WORK TO BE COMPLETED:
Your answer should consist of every line in the records that holds "item".

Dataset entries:
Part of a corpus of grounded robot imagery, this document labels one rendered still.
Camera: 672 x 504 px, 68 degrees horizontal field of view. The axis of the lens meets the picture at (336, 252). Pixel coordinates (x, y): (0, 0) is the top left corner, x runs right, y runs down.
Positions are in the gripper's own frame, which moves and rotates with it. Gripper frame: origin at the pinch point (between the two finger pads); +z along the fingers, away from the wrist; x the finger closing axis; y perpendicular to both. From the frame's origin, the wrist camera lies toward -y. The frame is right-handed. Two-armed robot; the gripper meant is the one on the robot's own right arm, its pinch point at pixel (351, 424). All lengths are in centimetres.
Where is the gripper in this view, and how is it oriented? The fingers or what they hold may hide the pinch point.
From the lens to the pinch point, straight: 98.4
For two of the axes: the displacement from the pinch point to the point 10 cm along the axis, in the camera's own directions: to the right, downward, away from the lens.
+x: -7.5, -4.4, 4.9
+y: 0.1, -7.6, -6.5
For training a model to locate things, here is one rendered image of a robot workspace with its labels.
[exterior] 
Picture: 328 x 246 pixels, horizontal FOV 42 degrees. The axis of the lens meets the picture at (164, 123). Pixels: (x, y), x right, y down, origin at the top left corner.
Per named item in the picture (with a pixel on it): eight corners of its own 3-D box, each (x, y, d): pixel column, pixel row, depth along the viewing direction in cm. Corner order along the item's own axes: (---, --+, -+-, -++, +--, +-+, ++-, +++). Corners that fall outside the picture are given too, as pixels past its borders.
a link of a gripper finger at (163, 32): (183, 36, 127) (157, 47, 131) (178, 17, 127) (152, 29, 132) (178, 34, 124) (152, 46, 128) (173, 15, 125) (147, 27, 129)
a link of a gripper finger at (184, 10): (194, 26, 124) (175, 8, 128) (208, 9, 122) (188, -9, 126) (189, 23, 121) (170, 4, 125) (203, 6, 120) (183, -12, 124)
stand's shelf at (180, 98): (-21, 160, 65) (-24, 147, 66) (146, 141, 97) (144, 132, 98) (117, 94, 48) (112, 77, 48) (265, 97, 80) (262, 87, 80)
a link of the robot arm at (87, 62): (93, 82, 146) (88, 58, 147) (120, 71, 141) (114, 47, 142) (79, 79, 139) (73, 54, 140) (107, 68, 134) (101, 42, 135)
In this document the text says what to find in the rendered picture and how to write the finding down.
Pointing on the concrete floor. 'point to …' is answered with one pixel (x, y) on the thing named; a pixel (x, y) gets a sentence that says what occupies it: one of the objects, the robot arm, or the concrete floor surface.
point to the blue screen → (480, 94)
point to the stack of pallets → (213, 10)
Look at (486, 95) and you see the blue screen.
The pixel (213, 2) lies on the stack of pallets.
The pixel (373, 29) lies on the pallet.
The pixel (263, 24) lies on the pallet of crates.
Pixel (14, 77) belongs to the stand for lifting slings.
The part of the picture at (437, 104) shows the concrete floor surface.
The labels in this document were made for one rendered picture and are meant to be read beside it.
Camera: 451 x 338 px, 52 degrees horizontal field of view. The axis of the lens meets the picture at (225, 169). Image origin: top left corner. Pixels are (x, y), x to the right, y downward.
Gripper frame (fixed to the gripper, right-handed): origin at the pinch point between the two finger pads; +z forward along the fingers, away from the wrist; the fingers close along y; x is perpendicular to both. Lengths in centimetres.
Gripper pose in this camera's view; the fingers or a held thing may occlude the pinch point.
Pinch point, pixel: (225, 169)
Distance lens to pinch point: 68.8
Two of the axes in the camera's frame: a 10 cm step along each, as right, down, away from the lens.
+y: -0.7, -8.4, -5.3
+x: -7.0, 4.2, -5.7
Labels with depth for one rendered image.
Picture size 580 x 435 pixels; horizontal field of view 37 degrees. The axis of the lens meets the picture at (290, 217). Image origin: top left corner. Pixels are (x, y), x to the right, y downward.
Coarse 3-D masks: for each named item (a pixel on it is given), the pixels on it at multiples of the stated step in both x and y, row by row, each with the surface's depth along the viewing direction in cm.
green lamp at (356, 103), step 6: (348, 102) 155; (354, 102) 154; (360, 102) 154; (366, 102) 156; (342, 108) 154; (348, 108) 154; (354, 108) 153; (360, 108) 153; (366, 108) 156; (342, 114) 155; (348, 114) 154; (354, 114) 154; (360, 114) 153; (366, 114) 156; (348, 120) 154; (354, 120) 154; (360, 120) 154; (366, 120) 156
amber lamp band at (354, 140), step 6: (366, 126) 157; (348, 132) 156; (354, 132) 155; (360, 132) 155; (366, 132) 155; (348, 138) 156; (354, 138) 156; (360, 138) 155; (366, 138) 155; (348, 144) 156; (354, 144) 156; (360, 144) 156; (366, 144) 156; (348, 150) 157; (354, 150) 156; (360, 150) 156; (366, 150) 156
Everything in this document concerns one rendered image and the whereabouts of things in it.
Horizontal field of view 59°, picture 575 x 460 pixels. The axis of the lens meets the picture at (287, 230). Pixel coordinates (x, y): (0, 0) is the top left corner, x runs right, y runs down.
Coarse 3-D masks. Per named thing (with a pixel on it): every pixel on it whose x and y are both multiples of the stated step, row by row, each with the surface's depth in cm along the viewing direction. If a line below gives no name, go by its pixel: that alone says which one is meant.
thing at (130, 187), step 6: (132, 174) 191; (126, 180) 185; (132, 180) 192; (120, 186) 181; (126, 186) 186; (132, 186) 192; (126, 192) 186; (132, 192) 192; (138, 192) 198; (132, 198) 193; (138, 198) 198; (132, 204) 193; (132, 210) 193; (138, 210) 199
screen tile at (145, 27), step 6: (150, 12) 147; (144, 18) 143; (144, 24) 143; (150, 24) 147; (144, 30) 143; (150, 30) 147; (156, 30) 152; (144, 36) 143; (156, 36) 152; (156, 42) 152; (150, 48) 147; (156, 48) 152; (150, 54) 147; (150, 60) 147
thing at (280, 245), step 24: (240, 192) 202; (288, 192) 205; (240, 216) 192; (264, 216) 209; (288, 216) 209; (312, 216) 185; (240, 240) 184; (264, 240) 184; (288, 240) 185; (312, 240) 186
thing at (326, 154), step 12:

EXPECTED ANSWER:
Per named item in the picture (with a pixel on it): eight corners of its own 3-D box, each (x, y, d): pixel column, pixel row, depth along the viewing direction in cm. Corner order along the item's own axes: (---, --+, -+-, -++, +--, +-+, ++-, +++). Corners that fall outside the picture are given too, as pixels past its borders.
Coarse 3-D masks: for each named item (a pixel on it is given), the pixels on it at multiples of the stated step in both x and y, row by row, each with the surface's depth along the viewing direction in cm.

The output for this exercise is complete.